Isaiah 51:4 says it beautifully:
Rejoice, childless one, who did not give birth; burst into song and shout, you who have not been in labor! For the children of the forsaken one will be more than the children of the married woman," says the LORD." (NLT)
Last year after the minister finished his mini-sermon on motherhood being the highest calling in a woman's life, church was dismissed. I want children. I spoke to my doctor today about the possibilities and risks of trying to have a child. I'm 41 and have health problems. From the sounds of things, it likely won't happen. We hope to adopt. But until now God's highest calling for me was taking care of my ailing mother. I couldn't have cared for her the way she needed if I would have had children.
Ours was the first of four church services over Mother's Day weekend last year. As I left the church, I mentioned to the minister that he might want to be aware that there are women who want children and can't have them and hearing that motherhood was God's highest calling might not be the best way to honor mothers. I was met with silence and a blank stare.
As soon as I got to the car, I announced I was never again attending church on Mother's Day as it was too painful.

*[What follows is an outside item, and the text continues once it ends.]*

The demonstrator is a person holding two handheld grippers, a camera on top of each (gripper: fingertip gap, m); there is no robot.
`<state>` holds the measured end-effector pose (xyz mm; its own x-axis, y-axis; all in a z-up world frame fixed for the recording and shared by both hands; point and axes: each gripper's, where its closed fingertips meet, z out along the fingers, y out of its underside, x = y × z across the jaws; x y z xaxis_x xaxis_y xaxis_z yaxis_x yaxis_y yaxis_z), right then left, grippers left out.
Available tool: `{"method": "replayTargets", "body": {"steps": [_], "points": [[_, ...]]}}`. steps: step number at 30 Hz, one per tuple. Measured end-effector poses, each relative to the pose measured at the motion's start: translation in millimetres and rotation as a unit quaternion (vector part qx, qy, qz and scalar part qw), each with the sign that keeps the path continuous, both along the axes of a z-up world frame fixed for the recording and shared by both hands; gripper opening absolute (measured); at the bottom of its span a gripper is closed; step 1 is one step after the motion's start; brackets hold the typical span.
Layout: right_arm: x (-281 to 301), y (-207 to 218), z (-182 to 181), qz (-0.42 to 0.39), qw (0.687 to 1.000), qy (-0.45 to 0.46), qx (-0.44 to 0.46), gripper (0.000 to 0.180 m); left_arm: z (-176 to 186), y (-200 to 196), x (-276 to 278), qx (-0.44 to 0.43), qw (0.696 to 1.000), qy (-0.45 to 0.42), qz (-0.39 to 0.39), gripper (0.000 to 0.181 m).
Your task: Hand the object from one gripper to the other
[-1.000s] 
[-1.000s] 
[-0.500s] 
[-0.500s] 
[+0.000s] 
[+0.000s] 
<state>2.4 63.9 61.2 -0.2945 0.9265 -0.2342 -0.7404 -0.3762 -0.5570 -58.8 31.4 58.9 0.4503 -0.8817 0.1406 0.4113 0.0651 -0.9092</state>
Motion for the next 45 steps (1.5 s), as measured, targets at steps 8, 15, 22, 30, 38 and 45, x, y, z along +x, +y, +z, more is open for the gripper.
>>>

I went home and went to bed. My fiance had the next day off work and wanted to see me busy so we did a day of geocaching until we were exhausted.
Let's remember that God calls different people to different things. Mother's Day can be a difficult day for various reasons. Infertility, singleness, miscarriage. I'm not saying to not honor mothers but I'd love to see churches be mindful of the pain this day can cause, and let's also remember the Leslies in our church, the single women who give so much to the children.